TRY IT:
Each line below from the one containing "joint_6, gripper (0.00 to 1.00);" through the one containing "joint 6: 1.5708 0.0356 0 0" is to be given again exactly, and no line outside that span.

DATA TO PROCESS:

▼▼▼

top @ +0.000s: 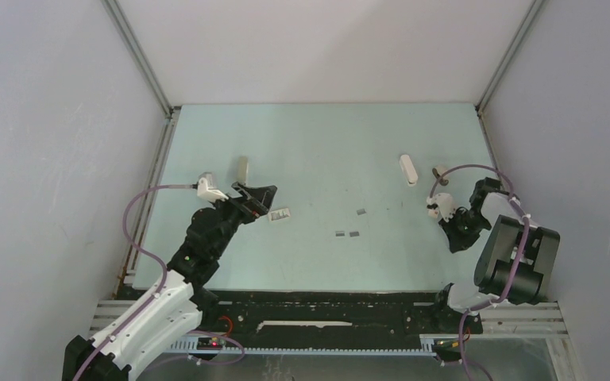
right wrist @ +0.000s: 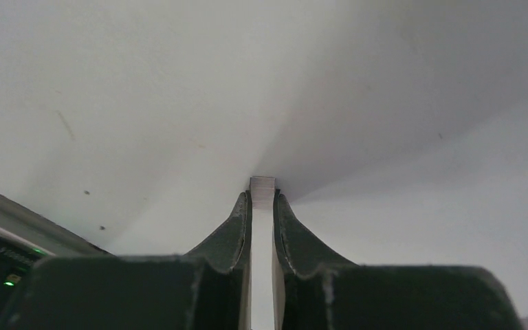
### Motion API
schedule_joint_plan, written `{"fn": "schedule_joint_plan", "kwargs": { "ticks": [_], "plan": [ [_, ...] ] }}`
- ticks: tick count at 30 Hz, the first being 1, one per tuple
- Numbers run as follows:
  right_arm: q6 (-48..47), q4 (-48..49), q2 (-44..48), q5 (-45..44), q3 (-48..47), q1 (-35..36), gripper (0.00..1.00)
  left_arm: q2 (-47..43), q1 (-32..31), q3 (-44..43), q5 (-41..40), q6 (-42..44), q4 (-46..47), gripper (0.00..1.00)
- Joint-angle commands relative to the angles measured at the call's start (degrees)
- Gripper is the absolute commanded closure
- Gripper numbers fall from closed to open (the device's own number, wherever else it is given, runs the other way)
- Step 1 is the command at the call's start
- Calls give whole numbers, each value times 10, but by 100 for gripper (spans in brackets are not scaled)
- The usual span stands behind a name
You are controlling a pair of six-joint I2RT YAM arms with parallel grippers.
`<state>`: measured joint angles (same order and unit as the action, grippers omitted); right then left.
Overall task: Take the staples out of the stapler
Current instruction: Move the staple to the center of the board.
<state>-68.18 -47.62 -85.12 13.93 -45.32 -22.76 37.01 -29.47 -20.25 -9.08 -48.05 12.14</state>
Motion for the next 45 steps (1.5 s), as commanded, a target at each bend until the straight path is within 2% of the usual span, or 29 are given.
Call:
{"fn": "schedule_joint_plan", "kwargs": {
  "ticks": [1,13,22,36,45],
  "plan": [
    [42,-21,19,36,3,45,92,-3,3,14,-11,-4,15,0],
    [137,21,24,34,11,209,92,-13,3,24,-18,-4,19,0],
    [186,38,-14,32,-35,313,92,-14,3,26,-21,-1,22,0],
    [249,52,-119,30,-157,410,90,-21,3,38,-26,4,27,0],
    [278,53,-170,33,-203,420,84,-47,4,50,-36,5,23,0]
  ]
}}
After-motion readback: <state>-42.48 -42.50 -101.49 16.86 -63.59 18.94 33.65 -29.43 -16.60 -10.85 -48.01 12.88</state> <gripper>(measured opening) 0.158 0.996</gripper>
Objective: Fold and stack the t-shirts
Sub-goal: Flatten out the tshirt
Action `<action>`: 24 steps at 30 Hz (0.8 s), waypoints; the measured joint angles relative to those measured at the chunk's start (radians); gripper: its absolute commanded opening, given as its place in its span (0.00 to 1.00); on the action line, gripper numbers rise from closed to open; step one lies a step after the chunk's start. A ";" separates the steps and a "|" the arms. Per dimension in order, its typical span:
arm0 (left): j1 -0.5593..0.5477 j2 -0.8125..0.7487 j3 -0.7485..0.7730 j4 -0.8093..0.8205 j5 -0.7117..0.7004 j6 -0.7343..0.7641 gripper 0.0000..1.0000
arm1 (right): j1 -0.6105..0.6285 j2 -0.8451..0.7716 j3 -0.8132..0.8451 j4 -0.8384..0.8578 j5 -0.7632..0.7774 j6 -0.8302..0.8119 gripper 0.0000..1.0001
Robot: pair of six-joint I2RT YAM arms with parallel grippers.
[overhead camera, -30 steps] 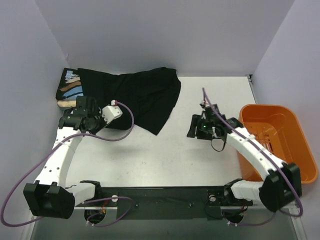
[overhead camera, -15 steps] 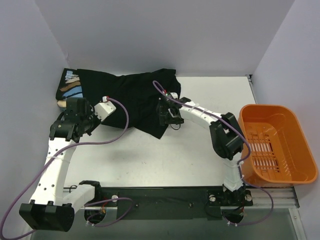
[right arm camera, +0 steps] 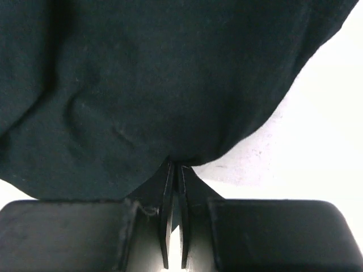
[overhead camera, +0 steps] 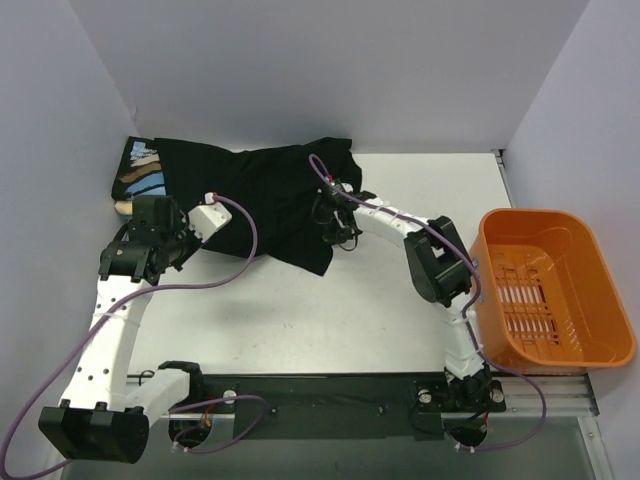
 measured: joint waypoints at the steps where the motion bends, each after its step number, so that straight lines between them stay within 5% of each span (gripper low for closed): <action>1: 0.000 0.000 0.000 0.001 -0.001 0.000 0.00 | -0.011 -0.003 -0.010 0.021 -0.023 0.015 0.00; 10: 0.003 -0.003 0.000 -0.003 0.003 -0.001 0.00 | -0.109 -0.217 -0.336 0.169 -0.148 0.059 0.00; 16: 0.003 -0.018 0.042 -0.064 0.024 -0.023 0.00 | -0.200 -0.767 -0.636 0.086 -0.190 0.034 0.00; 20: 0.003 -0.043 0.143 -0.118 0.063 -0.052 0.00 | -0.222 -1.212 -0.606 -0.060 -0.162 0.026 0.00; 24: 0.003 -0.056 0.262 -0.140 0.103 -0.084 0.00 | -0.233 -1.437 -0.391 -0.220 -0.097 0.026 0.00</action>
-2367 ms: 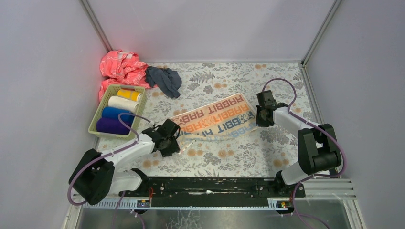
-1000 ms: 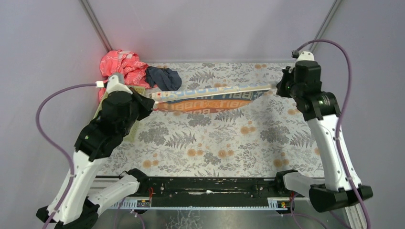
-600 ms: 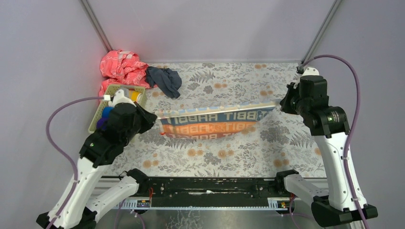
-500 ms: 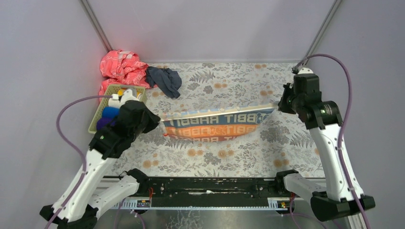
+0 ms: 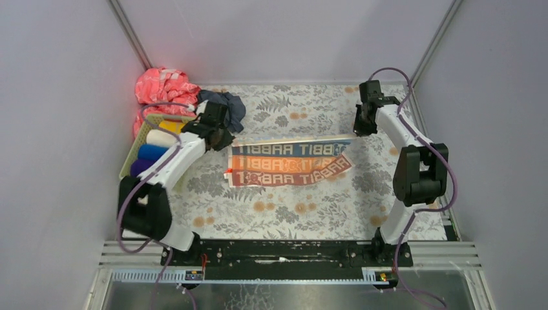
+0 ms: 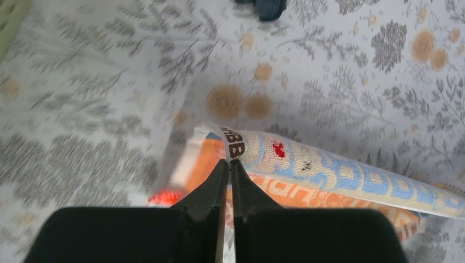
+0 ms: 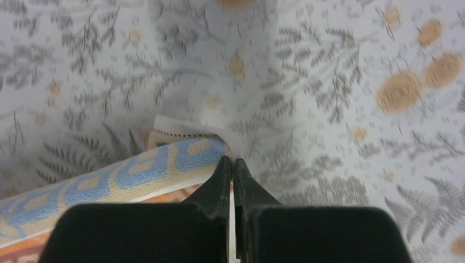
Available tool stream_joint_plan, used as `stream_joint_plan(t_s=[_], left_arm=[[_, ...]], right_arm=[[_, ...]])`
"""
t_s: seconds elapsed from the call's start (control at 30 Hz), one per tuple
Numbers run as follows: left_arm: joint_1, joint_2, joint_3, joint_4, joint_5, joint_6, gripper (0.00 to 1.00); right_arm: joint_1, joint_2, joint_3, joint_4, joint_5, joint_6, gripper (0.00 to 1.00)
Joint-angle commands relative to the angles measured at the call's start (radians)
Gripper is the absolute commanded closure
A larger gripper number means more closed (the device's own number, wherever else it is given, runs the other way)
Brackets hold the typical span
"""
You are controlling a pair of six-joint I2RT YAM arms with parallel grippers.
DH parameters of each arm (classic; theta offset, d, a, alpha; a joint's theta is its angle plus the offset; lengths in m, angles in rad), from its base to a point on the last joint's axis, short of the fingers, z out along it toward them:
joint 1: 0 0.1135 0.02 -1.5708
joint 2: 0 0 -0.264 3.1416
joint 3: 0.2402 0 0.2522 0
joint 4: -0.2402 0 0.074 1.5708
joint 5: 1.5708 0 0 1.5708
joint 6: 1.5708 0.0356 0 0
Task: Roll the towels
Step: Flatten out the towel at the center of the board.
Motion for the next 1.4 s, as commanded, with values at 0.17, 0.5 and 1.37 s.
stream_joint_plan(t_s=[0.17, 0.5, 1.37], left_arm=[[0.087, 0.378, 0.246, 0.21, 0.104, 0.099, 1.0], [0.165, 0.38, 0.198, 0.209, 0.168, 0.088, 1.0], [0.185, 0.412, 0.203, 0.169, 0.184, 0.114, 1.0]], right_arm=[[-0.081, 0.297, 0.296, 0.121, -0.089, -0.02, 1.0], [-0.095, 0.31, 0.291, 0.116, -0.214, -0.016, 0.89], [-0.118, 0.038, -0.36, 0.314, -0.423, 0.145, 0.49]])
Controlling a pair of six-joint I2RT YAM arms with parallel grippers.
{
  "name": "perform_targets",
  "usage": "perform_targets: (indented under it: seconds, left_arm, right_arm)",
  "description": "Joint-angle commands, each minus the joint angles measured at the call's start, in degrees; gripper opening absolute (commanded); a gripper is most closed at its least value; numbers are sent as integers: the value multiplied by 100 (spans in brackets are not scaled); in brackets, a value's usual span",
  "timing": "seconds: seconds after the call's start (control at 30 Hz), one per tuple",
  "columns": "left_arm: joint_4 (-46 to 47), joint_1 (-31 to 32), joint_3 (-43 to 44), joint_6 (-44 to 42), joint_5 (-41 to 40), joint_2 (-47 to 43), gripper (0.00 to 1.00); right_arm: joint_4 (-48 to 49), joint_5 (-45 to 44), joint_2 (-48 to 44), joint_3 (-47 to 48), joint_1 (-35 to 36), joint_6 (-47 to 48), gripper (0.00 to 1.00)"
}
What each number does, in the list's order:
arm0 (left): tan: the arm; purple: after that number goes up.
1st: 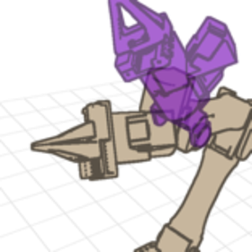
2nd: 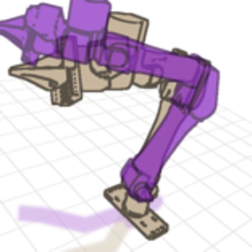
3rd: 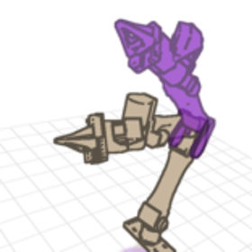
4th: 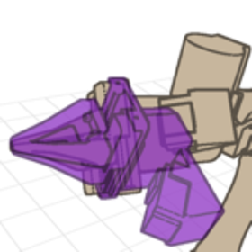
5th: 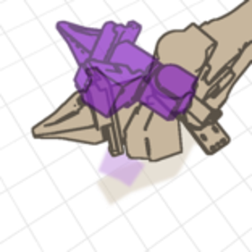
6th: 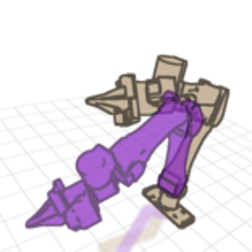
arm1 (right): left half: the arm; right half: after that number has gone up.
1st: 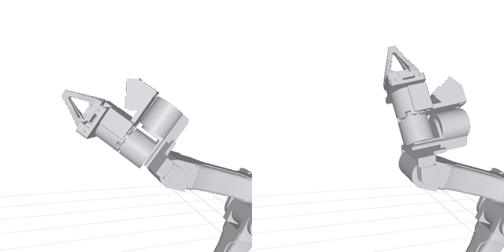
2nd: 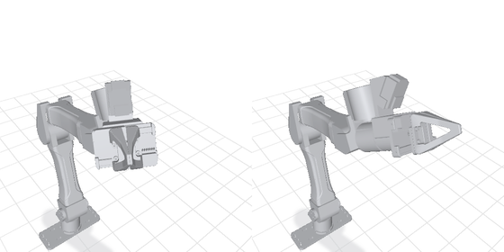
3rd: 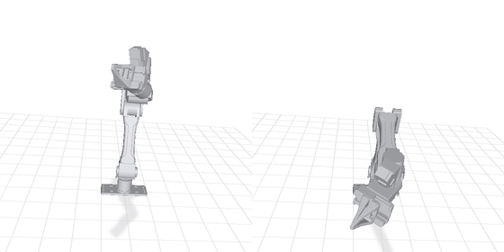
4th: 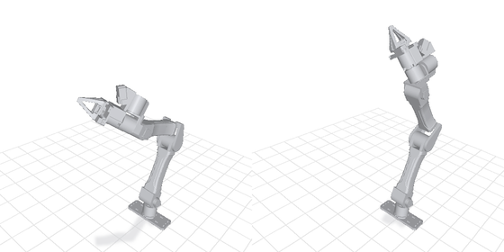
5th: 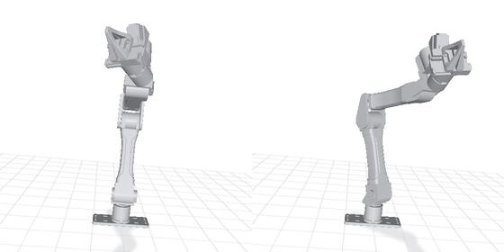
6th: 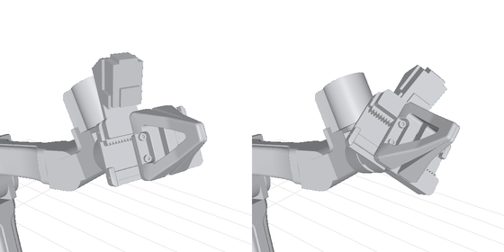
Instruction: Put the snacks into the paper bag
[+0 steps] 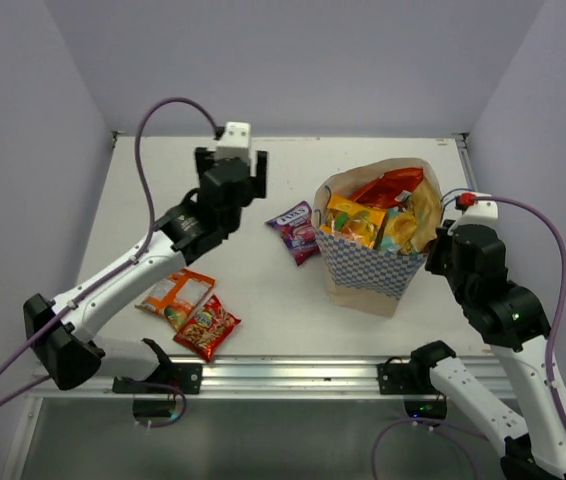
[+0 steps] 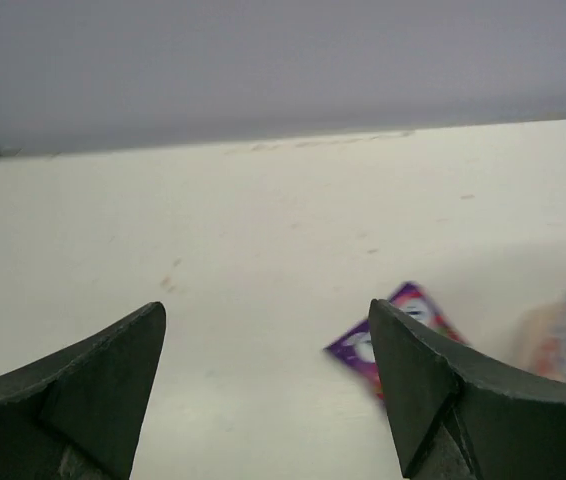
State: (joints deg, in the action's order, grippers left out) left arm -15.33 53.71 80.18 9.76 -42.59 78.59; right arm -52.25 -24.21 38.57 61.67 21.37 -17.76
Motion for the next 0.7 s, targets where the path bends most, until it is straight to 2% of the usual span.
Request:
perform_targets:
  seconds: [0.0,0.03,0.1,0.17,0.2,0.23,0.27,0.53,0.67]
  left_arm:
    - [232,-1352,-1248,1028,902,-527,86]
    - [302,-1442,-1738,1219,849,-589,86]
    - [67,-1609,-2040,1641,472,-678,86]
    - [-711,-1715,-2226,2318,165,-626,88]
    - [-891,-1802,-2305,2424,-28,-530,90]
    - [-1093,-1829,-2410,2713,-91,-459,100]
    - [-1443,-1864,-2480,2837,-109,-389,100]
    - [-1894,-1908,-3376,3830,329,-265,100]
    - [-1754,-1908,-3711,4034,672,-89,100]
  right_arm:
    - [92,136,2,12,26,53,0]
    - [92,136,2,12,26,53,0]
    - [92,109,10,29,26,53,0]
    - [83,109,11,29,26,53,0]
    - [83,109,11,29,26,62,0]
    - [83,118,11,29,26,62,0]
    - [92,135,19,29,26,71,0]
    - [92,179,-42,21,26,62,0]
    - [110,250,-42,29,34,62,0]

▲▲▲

WRITTEN ANSWER:
Numbers run as follows: left_arm: joint_1, joint_2, joint_3, joint_4, joint_5, joint_6, gripper (0.00 to 1.00); right_arm: joint_1, joint_2, joint_3, joint_4, joint_5, joint_6, gripper (0.00 to 1.00)
Joint-angle commands relative to the angles measured at the call's start (radians)
Gripper is the absolute commanded closure
A larger gripper number means more closed (the device's own number, wherever else it is given, runs the other way)
Brackets hold the typical span
"""
You are controlling a pair of six-joint I2RT YAM arms with parallel grippers.
DH parameters of each arm (classic; theta offset, d, a, alpha; a joint's theta is its angle plus the offset; lengths in m, angles in rad), from its base to a point on the last joint's axis, short of the fingers, z out along it toward them:
joint 1: 0 0.1135 0.02 -1.5708
joint 2: 0 0 -0.264 3.1416
joint 3: 0.2402 0 0.2522 0
joint 4: -0.2402 0 0.074 1.5708
joint 5: 1.5708 0 0 1.5708
joint 6: 1.5708 0.0356 0 0

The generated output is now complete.